(Task to complete):
For this exercise, return exactly the lines of the material below that begin at the one with "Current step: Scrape" and stop after the one with "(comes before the".

(Raw data):

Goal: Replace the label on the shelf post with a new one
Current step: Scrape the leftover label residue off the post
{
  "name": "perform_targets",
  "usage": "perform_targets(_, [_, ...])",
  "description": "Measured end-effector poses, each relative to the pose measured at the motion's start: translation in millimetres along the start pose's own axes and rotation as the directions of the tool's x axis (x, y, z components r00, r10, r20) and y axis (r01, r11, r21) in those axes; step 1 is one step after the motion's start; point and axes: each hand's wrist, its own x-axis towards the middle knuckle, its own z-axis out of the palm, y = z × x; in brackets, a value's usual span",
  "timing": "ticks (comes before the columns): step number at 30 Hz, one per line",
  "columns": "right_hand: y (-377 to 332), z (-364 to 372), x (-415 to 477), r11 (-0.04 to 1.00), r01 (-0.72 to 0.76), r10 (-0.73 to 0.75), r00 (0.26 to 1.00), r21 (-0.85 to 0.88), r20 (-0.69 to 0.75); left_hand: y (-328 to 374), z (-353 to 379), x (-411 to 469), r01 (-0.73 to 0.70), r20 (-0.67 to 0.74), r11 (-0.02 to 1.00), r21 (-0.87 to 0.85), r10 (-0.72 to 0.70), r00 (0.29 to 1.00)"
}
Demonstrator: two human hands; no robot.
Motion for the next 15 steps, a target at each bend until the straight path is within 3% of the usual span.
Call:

(Result below):
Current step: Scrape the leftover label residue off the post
{
  "name": "perform_targets",
  "usage": "perform_targets(_, [_, ...])",
  "description": "Measured end-effector poses, each relative to the pose measured at the motion's start: translation in millimetres along the start pose's own axes and rotation as the directions of the tool's x axis (x, y, z components r00, r10, r20) and y axis (r01, r11, r21) in those axes; step 1 is one step after the motion's start; point and axes: each hand's wrist, its own x-axis towards the middle knuckle, its own z-axis out of the palm, y = z × x; in brackets, a value's usual span",
  "timing": "ticks (comes before the columns): step number at 30 Hz, one per line",

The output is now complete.